Exercise instructions:
Return every line below exactly.

Materials provided:
# # # #
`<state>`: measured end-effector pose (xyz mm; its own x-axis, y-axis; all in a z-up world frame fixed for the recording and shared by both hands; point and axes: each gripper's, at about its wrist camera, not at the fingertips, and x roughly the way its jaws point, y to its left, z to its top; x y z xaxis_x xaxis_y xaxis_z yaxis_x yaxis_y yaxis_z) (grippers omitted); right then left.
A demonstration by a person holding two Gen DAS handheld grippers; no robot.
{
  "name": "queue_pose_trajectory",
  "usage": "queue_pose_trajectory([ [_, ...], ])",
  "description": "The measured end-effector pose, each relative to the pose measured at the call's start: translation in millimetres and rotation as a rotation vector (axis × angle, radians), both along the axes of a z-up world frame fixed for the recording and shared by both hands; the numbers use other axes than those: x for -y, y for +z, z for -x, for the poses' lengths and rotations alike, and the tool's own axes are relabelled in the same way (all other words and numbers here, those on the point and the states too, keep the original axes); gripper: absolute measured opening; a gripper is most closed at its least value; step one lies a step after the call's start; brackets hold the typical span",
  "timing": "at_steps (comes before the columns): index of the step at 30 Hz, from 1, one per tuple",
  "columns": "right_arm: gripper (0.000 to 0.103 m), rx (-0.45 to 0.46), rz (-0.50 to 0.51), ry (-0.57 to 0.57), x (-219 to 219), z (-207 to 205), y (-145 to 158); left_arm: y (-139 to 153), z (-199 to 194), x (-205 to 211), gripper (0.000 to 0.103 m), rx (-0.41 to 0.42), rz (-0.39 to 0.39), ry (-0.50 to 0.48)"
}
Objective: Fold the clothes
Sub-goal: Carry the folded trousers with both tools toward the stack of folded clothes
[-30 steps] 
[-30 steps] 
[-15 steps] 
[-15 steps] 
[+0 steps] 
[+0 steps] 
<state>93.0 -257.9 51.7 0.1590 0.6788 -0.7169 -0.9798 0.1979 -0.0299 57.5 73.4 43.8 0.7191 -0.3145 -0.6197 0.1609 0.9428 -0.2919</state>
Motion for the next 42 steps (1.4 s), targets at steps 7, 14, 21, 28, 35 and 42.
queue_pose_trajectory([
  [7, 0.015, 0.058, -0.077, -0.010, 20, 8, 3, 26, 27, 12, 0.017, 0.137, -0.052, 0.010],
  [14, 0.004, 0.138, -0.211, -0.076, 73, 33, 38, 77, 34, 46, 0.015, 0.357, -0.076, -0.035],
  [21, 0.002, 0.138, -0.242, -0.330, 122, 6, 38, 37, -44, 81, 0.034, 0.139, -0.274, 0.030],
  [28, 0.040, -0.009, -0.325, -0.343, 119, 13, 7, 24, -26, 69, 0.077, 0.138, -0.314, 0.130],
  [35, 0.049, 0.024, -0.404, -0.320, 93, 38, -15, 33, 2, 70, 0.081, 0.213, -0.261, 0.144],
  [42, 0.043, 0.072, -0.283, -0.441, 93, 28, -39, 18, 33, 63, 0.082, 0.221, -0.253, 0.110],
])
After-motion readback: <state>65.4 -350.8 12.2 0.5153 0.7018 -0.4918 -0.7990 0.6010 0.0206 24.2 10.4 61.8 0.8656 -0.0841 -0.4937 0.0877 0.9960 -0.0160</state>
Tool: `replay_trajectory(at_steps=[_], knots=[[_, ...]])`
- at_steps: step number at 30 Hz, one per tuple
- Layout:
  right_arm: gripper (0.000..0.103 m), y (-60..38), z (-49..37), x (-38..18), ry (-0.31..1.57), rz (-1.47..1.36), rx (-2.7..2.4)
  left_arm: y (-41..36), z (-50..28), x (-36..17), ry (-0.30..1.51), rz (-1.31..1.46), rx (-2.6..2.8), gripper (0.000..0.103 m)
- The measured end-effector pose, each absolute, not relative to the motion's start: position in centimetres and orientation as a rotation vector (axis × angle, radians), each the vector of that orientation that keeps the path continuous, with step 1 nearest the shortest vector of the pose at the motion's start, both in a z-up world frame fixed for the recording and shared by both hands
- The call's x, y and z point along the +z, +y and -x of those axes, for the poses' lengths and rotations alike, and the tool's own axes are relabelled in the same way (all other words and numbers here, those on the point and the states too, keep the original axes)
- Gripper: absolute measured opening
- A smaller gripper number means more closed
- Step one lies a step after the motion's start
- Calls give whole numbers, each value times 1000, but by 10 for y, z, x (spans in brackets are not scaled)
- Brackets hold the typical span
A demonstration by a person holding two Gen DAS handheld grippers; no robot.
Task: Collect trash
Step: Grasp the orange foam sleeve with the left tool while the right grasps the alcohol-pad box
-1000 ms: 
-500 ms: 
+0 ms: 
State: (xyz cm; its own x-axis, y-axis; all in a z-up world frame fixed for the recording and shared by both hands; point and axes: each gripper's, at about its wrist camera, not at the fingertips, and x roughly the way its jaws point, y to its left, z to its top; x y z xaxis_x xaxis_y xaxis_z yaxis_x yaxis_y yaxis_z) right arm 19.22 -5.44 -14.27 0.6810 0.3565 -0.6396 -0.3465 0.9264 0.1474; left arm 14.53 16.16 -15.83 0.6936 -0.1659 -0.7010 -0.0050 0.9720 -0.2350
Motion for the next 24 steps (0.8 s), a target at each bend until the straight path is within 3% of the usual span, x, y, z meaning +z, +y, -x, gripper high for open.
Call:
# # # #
Task answer:
`<state>`: measured end-effector pose (xyz mm; its own x-axis, y-axis; all in a z-up world frame fixed for the recording and shared by both hands; point and axes: each gripper's, at about its wrist camera, not at the fingertips, and x roughly the way its jaws point, y to its left, z to its top; x y z xaxis_x xaxis_y xaxis_z yaxis_x yaxis_y yaxis_z) (grippers omitted); right then left.
A demonstration by a person holding two Gen DAS handheld grippers; no robot.
{
  "name": "queue_pose_trajectory",
  "usage": "queue_pose_trajectory([ [_, ...], ])",
  "description": "The measured end-effector pose, each relative to the pose measured at the call's start: translation in millimetres and rotation as a rotation vector (axis × angle, radians), both along the axes of a z-up world frame fixed for the recording and shared by both hands; the numbers use other axes than those: x for -y, y for +z, z for -x, for the poses' lengths and rotations alike, and the tool's own axes are relabelled in the same way (all other words and numbers here, those on the point and the states too, keep the original axes); gripper: absolute measured opening; a gripper is most closed at its least value; step one lies a step after the call's start; brackets hold the typical span",
  "timing": "at_steps (comes before the columns): index of the step at 30 Hz, from 1, one per tuple",
  "columns": "right_arm: gripper (0.000 to 0.103 m), rx (-0.45 to 0.46), rz (-0.50 to 0.51), ry (-0.57 to 0.57), x (-219 to 219), z (-207 to 205), y (-145 to 158); left_arm: y (-139 to 153), z (-199 to 194), x (-205 to 211), gripper (0.000 to 0.103 m), rx (-0.41 to 0.42), rz (-0.39 to 0.39), ry (-0.50 to 0.48)"
}
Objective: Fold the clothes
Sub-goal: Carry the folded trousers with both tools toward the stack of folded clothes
[-30 steps] 
[-30 steps] 
[-15 steps] 
[-15 steps] 
[+0 steps] 
[+0 steps] 
<state>93.0 -257.9 51.7 0.1590 0.6788 -0.7169 -0.9798 0.1979 -0.0299 57.5 73.4 43.8 0.7191 -0.3145 -0.6197 0.1609 0.9428 -0.2919</state>
Motion for the next 42 steps (1.4 s), targets at steps 7, 14, 21, 28, 35 and 42.
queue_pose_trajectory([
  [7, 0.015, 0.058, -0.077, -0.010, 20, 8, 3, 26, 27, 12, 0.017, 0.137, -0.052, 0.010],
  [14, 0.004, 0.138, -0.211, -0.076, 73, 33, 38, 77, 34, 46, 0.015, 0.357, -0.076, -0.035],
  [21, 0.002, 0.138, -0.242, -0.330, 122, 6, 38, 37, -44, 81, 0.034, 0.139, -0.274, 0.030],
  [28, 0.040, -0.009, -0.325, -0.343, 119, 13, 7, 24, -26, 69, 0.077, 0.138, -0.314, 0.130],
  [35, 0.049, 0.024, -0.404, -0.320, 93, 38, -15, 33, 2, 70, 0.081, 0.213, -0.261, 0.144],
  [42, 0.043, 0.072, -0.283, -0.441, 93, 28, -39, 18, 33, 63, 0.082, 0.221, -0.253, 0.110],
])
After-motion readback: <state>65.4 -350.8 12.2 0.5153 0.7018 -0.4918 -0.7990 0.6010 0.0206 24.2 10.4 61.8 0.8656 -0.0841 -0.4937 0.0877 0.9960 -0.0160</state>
Tool: `replay_trajectory(at_steps=[_], knots=[[_, ...]])`
- at_steps: step number at 30 Hz, one per tuple
- Layout:
  right_arm: gripper (0.000..0.103 m), y (-60..38), z (-49..37), x (-38..18), ry (-0.31..1.57), rz (-1.47..1.36), rx (-2.7..2.4)
  left_arm: y (-41..36), z (-50..28), x (-36..17), ry (-0.30..1.51), rz (-1.31..1.46), rx (-2.6..2.8), gripper (0.000..0.103 m)
- The measured end-effector pose, each absolute, not relative to the motion's start: position in centimetres and orientation as a rotation vector (axis × angle, radians), each the vector of that orientation that keeps the path continuous, with step 1 nearest the shortest vector of the pose at the motion's start, both in a z-up world frame fixed for the recording and shared by both hands
- The call's x, y and z point along the +z, +y and -x of those axes, for the poses' lengths and rotations alike, and the tool's own axes are relabelled in the same way (all other words and numbers here, those on the point and the states too, keep the original axes)
- Gripper: absolute measured opening
- A smaller gripper number means more closed
- Step one lies a step after the motion's start
- Calls give whole numbers, each value times 1000, but by 10 for y, z, x (spans in brackets are not scaled)
- Brackets hold the typical span
A demonstration by a person holding two Gen DAS handheld grippers; no robot.
Task: Collect trash
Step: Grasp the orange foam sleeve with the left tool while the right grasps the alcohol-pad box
-1000 ms: 
-500 ms: 
+0 ms: 
State: (xyz cm; its own x-axis, y-axis; all in a z-up world frame fixed for the recording and shared by both hands; point and axes: each gripper's, at about its wrist camera, not at the fingertips, and x roughly the way its jaws point, y to its left, z to its top; x y z xaxis_x xaxis_y xaxis_z yaxis_x yaxis_y yaxis_z) right arm 19.22 -5.44 -14.27 0.6810 0.3565 -0.6396 -0.3465 0.9264 0.1474; left arm 14.53 16.16 -15.83 0.6936 -0.1659 -0.7010 -0.0050 0.9720 -0.2350
Motion for the next 24 steps (0.8 s), a target at each bend until the straight path is within 3% of the usual span, x, y, z meaning +z, +y, -x, gripper high for open.
Call:

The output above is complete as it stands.